第6話




◇ZACK専用輸送機内



楓たちはHK道の騒動が収まったのを見て、本部へと戻っていた。


機内では誰も何も語ろうとせず、静まり返っていた。




『魔界人の目的は人界にある”コア”だ』ミカエルが静まり返っていた機内で口を開いた。




『さっきから言っているその”コア”って一体何なんだ』久能がややきつい口調で聞いた。


 ミカエルはそれでも凛として立ちはだかり、説明を続ける。



『”コア”は魔界からの攻撃を守る為にゴッドが人界に作ったエネルギーだ』


『エネルギー・・?』と楓。



『人界と魔界、それぞれにゴッドは”コア”エネルギーを打ち込んだ、それにより2つの世界は一定の距離を保つことが出来、魔界人が人界に踏み込めないように封じ込めていた』


『どういうことだ・・』久能は話の意味を分かりきっていなかった。



『お互いの”コア”エネルギーのパワーによってそれぞれが近づけなくしていたんだ』



『じ・・磁石だ!』ここで緒方友宏が声を上げた。


『磁石・・?』久能はまださっぱりの様子。


『磁石は同極同士だと反発しあう、その原理ですよ』


『常にお互いのエネルギーが反発しあってる事で、私たちの世界は守られていたのね』ブラックカイトがつぶやく。

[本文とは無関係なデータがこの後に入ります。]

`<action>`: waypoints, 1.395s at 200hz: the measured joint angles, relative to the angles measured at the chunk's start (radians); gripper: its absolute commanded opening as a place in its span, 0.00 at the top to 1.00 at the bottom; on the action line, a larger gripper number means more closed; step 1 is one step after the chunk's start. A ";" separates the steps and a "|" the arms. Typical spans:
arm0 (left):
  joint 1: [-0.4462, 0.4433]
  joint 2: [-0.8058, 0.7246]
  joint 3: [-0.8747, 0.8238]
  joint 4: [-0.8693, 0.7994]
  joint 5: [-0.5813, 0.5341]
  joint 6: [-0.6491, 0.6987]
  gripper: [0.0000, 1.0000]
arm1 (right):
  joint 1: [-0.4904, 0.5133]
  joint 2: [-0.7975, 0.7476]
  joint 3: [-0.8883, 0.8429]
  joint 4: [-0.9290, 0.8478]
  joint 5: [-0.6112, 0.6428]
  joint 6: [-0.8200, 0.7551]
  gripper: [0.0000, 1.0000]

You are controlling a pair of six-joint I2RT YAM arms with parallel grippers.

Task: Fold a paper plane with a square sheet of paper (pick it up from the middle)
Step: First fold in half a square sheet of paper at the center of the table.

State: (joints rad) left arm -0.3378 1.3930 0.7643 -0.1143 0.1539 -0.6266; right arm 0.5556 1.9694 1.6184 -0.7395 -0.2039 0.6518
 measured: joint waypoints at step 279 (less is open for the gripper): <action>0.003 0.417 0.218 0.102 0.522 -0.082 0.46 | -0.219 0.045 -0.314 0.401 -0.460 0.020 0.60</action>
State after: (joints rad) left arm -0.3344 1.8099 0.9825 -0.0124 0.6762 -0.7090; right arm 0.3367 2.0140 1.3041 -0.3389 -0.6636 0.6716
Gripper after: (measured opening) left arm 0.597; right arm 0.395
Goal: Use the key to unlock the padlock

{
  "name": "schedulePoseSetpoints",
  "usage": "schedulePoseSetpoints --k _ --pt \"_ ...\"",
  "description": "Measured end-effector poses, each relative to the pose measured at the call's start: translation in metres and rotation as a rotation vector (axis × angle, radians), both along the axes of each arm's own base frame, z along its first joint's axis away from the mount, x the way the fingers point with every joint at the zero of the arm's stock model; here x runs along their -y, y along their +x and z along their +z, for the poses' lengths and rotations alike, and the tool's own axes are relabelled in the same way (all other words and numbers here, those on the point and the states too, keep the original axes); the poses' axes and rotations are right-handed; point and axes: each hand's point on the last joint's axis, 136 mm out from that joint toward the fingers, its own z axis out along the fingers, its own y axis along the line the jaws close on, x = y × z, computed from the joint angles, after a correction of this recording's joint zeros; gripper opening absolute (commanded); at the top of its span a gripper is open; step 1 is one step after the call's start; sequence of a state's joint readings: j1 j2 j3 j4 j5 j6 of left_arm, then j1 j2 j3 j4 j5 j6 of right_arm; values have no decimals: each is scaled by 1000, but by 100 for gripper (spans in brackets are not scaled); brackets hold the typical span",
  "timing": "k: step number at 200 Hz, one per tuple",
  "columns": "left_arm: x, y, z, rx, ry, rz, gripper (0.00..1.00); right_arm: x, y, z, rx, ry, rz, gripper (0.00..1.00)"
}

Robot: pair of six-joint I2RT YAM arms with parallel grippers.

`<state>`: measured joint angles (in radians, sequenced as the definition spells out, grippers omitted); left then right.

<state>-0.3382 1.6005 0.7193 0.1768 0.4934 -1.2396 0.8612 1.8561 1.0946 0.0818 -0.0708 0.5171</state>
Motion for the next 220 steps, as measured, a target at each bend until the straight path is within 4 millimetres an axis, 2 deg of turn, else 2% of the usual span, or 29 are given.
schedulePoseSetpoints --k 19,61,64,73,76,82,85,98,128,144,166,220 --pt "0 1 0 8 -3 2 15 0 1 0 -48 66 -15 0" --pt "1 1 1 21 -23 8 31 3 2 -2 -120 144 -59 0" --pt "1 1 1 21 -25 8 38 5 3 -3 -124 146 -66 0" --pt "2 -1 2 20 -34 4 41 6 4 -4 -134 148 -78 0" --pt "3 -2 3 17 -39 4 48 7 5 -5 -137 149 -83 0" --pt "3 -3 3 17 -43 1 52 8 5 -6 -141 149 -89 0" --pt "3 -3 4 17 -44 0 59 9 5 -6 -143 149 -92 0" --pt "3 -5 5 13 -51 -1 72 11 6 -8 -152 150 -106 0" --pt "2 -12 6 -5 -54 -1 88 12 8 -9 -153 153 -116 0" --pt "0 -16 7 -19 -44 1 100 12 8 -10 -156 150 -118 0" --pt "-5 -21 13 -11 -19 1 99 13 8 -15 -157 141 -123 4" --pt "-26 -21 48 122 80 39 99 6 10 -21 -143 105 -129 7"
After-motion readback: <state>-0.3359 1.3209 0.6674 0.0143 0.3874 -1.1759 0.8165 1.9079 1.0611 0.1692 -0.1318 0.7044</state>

『なら何故、魔界人は僕たちの世界に攻め込んできたんだ』とナイトイーグルは疑問を投げかけた。



ミカエルは少しため息を落とし、口を開けた。




『人界の”コア”エネルギーが弱まってきている』







輸送機はその後、T都内某所に着陸していた。


銀色のプレートには”Zone Advanced Crisis management Knot of division”と書かれていた。


ZACKの本部である。



その後、楓、久能、楠木、そしてミカエルはZACKのメイン本部にある大きな円卓のテーブルを囲うように佇んでいた。


久能はレッドバロンスーツのままテーブルの椅子に腰掛けていた。


鳥飼楓は椅子には座らず立ったまま腕組みをしていた、楓はすでにクロウスーツを脱ぎ、ビジネススーツ姿になっていた。


楠木宗介はテーブルに腰を掛け、弓矢の手入れをしながら状況を見つめている。


ミカエルは本部の大きな窓から見える人界の景色を見つめていた。




『自己紹介でもしたら?』そう言いながら黄昏貴美子が入ってきた。


黄昏もブラックカイトスーツの状態のままだった。


その後ろにはロングコートをなびかせながら佐渡健も続いた。



『人界の”コア”について教えてもらおうか』佐渡が切り出した。


『”コア”については私も多くは知らない・・』


『天界のトップが打ち込んだんだろ?だったら・・』久能が食い下がる。


ゴッドは”コア”を人界に打ち込んだが、それが何処に到達したかまではゴッドですら分からない』


ゴッドですら”コア”の在り処は分からないってことね』黄昏貴美子がつぶやく。



『なら、自力で探し出すしかないようだな』鳥飼楓は意を決したように呟いた。



『”アザゼル”が攻めてくる前に見つけないと・・』楠木宗介はアザゼルの存在が気になっているようだった。



『おそらく”アザゼル”は使いに過ぎないだろう』ミカエルが答える。


『使い・・』


『だろうな、魔界が絡んできているのなら 忘れては行けない存在がいる』楓は既にその先にいる大きな敵に気づいていた。


『誰なんだよ・・』久能が楓に聞く。







『”ルシファー”だ』







薄暗くどんよりとした世界が広がっていた。



辺りには黒い怪物がウジャウジャ存在し、規則性なくうろついている。



そんな怪物たちを押しのけてアザゼルはある場所へ向かっていた。



そこは大きな玉座が存在しており、黒いカウルか纏った人物が前かがみになって座っていた。



『すまない、ルシファー 少し邪魔が入った』アザゼルは黒いカウルを纏った人物をルシファーと呼び、その前にひざまずいた。


アザゼルの方からはルシファーの顔を見ることは出来なかった。



『ミカエルか・・』


『ああ、ただ・・』


『ただ・・?』


『人界人の中に少し骨のある奴らがいた・・』


ルシファーは少し笑みを浮かべるとアザゼルに向けて口を開いた。



『いいか、アザゼル 何事にも計画を実行する為に必要な事がある』


アザゼルは頭を下げたまま、ルシファーの言葉を聞き入っていた。